(Task to carry out)
Go through the data that follows and restate each line exactly as it reads.

== Data extract ==

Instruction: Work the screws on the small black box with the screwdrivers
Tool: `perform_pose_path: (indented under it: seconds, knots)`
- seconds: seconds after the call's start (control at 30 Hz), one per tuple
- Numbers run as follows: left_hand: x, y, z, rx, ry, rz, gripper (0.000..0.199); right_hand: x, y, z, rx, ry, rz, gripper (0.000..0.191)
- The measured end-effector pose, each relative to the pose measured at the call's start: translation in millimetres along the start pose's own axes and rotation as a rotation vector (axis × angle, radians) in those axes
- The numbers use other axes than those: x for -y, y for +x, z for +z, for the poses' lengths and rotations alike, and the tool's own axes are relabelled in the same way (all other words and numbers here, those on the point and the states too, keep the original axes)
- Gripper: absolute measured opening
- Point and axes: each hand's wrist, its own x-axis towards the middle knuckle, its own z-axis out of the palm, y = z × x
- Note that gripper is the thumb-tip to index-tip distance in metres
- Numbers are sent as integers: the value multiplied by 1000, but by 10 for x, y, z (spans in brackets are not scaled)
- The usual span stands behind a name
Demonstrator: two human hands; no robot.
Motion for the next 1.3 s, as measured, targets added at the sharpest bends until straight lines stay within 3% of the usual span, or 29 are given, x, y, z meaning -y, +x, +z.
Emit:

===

(Response box)
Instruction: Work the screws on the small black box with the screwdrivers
Tool: `perform_pose_path: (indented under it: seconds, knots)`
- seconds: seconds after the call's start (control at 30 Hz), one per tuple
- Numbers run as follows: left_hand: x, y, z, rx, ry, rz, gripper (0.000..0.199); right_hand: x, y, z, rx, ry, rz, gripper (0.000..0.191)
- The measured end-effector pose, each relative to the pose measured at the call's start: translation in millimetres along the start pose's own axes and rotation as a rotation vector (axis × angle, radians) in those axes
- The numbers use other axes than those: x for -y, y for +x, z for +z, for the poses' lengths and rotations alike, and the tool's own axes are relabelled in the same way (all other words and numbers here, those on the point and the states too, keep the original axes)
- Gripper: absolute measured opening
- Point and axes: each hand's wrist, its own x-axis towards the middle knuckle, its own z-axis out of the palm, y = z × x
- Note that gripper is the thumb-tip to index-tip distance in metres
- Numbers are sent as integers: the value multiplied by 1000, but by 10 for x, y, z (spans in brackets are not scaled)
- The usual span stands behind a name
Demonstrator: two human hands; no robot.
Motion for the next 1.3 s, as measured, targets added at the sharpest bends until straight lines stay within 3% of the usual span, or 29 are given, x, y, z meaning -y, +x, +z.
Emit:

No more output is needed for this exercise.